▶ DIRECTIONS:
All of the data should be restated word for word, with the pictures omitted.

▶ SOURCE DATA:

=-=-=-=-=

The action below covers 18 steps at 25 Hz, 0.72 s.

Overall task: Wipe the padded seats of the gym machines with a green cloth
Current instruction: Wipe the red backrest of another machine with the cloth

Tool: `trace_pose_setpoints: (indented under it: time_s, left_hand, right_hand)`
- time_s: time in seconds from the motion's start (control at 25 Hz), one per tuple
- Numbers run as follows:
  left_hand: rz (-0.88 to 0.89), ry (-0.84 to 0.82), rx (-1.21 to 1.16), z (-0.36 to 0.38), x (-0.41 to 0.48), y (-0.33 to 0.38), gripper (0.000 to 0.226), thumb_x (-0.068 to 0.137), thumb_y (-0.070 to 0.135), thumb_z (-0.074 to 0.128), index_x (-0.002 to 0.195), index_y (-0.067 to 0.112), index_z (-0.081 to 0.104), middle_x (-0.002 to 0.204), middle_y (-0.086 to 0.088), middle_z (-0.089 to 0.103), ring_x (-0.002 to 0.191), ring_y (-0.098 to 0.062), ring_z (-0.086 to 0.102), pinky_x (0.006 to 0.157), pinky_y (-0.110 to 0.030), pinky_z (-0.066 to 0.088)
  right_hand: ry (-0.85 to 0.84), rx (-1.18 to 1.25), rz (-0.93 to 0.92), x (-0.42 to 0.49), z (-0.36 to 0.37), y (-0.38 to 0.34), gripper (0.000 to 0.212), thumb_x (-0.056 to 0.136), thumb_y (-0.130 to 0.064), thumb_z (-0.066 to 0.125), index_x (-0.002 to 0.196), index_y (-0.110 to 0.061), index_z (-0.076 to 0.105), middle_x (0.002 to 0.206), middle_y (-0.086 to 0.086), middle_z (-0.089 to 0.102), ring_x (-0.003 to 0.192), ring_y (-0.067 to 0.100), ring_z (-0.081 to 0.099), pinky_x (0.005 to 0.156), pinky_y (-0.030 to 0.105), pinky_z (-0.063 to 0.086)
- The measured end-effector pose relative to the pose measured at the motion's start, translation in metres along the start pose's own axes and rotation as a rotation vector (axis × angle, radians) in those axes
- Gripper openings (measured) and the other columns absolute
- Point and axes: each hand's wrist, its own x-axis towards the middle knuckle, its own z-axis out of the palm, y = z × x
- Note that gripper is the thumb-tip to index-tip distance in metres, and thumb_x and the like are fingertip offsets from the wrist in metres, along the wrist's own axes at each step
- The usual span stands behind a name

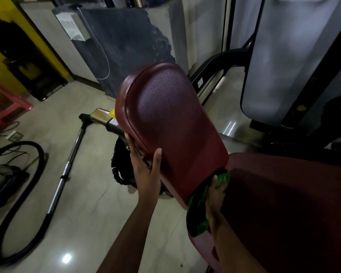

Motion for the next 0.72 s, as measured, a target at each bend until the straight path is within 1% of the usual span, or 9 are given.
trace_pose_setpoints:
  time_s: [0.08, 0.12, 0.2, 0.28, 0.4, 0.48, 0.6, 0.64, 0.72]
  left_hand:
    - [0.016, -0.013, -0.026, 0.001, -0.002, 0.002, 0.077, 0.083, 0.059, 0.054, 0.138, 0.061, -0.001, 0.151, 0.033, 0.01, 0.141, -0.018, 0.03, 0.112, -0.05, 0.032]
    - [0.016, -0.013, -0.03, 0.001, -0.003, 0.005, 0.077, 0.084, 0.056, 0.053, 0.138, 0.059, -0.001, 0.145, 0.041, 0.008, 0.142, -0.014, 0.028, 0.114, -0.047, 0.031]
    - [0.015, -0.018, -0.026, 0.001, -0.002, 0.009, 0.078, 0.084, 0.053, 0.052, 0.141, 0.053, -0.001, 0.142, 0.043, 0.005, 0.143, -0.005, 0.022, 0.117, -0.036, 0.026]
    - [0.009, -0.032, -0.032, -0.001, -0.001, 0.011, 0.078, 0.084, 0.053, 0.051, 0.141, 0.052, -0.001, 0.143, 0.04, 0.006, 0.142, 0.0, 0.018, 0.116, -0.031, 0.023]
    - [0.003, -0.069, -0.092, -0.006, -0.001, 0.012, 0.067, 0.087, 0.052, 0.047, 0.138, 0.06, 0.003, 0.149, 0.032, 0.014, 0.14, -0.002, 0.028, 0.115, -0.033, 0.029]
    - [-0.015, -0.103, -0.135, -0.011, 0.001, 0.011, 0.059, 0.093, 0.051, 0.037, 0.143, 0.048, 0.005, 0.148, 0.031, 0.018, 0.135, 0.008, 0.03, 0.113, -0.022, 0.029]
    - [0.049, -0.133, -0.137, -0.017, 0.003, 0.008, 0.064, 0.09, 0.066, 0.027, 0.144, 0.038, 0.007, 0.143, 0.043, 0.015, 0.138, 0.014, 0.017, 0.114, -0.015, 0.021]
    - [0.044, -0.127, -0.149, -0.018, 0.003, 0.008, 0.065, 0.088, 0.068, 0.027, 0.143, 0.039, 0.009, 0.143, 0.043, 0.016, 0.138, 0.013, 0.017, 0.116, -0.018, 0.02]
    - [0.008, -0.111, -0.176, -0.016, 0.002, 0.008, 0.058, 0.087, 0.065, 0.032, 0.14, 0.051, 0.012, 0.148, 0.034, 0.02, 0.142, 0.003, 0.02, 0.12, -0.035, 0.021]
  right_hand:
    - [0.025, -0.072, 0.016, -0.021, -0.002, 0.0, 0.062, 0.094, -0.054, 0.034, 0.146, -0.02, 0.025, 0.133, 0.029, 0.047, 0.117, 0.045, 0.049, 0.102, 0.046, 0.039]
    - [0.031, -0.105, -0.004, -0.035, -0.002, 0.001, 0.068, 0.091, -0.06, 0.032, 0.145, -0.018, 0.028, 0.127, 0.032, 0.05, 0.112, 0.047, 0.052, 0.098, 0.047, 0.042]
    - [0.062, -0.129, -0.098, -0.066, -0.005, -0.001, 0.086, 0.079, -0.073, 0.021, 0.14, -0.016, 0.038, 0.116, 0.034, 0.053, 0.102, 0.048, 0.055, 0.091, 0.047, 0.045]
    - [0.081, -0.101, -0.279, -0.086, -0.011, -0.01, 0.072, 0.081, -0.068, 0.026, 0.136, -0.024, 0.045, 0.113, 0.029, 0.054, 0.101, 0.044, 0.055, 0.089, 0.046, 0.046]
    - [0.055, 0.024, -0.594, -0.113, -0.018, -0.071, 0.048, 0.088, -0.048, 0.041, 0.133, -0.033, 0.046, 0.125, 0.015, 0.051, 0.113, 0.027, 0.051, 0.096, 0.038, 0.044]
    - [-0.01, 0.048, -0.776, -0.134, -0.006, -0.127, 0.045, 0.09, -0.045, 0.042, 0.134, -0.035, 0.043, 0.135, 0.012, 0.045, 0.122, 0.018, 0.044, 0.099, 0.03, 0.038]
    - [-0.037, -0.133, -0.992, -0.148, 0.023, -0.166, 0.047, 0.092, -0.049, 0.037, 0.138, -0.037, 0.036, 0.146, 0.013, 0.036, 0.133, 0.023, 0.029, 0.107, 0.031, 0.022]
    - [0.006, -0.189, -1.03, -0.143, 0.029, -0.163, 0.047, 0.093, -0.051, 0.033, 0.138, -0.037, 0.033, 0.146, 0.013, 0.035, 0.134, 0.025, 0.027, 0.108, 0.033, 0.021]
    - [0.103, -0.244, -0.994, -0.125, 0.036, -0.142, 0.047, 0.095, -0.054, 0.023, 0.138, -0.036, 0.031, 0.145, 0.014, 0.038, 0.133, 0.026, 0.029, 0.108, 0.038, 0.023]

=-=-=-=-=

▶ TASK RESPONSE:
The action below covers 18 steps at 25 Hz, 0.72 s.

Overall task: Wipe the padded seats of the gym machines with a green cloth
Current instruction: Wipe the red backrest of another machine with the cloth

Tool: `trace_pose_setpoints: (indented under it: time_s, left_hand, right_hand)`
- time_s: time in seconds from the motion's start (control at 25 Hz), one per tuple
- Numbers run as follows:
  left_hand: rz (-0.88 to 0.89), ry (-0.84 to 0.82), rx (-1.21 to 1.16), z (-0.36 to 0.38), x (-0.41 to 0.48), y (-0.33 to 0.38), gripper (0.000 to 0.226), thumb_x (-0.068 to 0.137), thumb_y (-0.070 to 0.135), thumb_z (-0.074 to 0.128), index_x (-0.002 to 0.195), index_y (-0.067 to 0.112), index_z (-0.081 to 0.104), middle_x (-0.002 to 0.204), middle_y (-0.086 to 0.088), middle_z (-0.089 to 0.103), ring_x (-0.002 to 0.191), ring_y (-0.098 to 0.062), ring_z (-0.086 to 0.102), pinky_x (0.006 to 0.157), pinky_y (-0.110 to 0.030), pinky_z (-0.066 to 0.088)
  right_hand: ry (-0.85 to 0.84), rx (-1.18 to 1.25), rz (-0.93 to 0.92), x (-0.42 to 0.49), z (-0.36 to 0.37), y (-0.38 to 0.34), gripper (0.000 to 0.212), thumb_x (-0.056 to 0.136), thumb_y (-0.130 to 0.064), thumb_z (-0.066 to 0.125), index_x (-0.002 to 0.196), index_y (-0.110 to 0.061), index_z (-0.076 to 0.105), middle_x (0.002 to 0.206), middle_y (-0.086 to 0.086), middle_z (-0.089 to 0.102), ring_x (-0.003 to 0.192), ring_y (-0.067 to 0.100), ring_z (-0.081 to 0.099), pinky_x (0.005 to 0.156), pinky_y (-0.030 to 0.105), pinky_z (-0.063 to 0.086)
- The measured end-effector pose relative to the pose measured at the motion's start, translation in metres along the start pose's own axes and rotation as a rotation vector (axis × angle, radians) in those axes
- Gripper openings (measured) and the other columns absolute
- Point and axes: each hand's wrist, its own x-axis towards the middle knuckle, its own z-axis out of the palm, y = z × x
- Note that gripper is the thumb-tip to index-tip distance in metres, and thumb_x and the like are fingertip offsets from the wrist in metres, along the wrist's own axes at each step
- The usual span stands behind a name


Motion for the next 0.72 s, as measured, a target at each bend until the straight path is within 1% of the usual span, or 9 are given.
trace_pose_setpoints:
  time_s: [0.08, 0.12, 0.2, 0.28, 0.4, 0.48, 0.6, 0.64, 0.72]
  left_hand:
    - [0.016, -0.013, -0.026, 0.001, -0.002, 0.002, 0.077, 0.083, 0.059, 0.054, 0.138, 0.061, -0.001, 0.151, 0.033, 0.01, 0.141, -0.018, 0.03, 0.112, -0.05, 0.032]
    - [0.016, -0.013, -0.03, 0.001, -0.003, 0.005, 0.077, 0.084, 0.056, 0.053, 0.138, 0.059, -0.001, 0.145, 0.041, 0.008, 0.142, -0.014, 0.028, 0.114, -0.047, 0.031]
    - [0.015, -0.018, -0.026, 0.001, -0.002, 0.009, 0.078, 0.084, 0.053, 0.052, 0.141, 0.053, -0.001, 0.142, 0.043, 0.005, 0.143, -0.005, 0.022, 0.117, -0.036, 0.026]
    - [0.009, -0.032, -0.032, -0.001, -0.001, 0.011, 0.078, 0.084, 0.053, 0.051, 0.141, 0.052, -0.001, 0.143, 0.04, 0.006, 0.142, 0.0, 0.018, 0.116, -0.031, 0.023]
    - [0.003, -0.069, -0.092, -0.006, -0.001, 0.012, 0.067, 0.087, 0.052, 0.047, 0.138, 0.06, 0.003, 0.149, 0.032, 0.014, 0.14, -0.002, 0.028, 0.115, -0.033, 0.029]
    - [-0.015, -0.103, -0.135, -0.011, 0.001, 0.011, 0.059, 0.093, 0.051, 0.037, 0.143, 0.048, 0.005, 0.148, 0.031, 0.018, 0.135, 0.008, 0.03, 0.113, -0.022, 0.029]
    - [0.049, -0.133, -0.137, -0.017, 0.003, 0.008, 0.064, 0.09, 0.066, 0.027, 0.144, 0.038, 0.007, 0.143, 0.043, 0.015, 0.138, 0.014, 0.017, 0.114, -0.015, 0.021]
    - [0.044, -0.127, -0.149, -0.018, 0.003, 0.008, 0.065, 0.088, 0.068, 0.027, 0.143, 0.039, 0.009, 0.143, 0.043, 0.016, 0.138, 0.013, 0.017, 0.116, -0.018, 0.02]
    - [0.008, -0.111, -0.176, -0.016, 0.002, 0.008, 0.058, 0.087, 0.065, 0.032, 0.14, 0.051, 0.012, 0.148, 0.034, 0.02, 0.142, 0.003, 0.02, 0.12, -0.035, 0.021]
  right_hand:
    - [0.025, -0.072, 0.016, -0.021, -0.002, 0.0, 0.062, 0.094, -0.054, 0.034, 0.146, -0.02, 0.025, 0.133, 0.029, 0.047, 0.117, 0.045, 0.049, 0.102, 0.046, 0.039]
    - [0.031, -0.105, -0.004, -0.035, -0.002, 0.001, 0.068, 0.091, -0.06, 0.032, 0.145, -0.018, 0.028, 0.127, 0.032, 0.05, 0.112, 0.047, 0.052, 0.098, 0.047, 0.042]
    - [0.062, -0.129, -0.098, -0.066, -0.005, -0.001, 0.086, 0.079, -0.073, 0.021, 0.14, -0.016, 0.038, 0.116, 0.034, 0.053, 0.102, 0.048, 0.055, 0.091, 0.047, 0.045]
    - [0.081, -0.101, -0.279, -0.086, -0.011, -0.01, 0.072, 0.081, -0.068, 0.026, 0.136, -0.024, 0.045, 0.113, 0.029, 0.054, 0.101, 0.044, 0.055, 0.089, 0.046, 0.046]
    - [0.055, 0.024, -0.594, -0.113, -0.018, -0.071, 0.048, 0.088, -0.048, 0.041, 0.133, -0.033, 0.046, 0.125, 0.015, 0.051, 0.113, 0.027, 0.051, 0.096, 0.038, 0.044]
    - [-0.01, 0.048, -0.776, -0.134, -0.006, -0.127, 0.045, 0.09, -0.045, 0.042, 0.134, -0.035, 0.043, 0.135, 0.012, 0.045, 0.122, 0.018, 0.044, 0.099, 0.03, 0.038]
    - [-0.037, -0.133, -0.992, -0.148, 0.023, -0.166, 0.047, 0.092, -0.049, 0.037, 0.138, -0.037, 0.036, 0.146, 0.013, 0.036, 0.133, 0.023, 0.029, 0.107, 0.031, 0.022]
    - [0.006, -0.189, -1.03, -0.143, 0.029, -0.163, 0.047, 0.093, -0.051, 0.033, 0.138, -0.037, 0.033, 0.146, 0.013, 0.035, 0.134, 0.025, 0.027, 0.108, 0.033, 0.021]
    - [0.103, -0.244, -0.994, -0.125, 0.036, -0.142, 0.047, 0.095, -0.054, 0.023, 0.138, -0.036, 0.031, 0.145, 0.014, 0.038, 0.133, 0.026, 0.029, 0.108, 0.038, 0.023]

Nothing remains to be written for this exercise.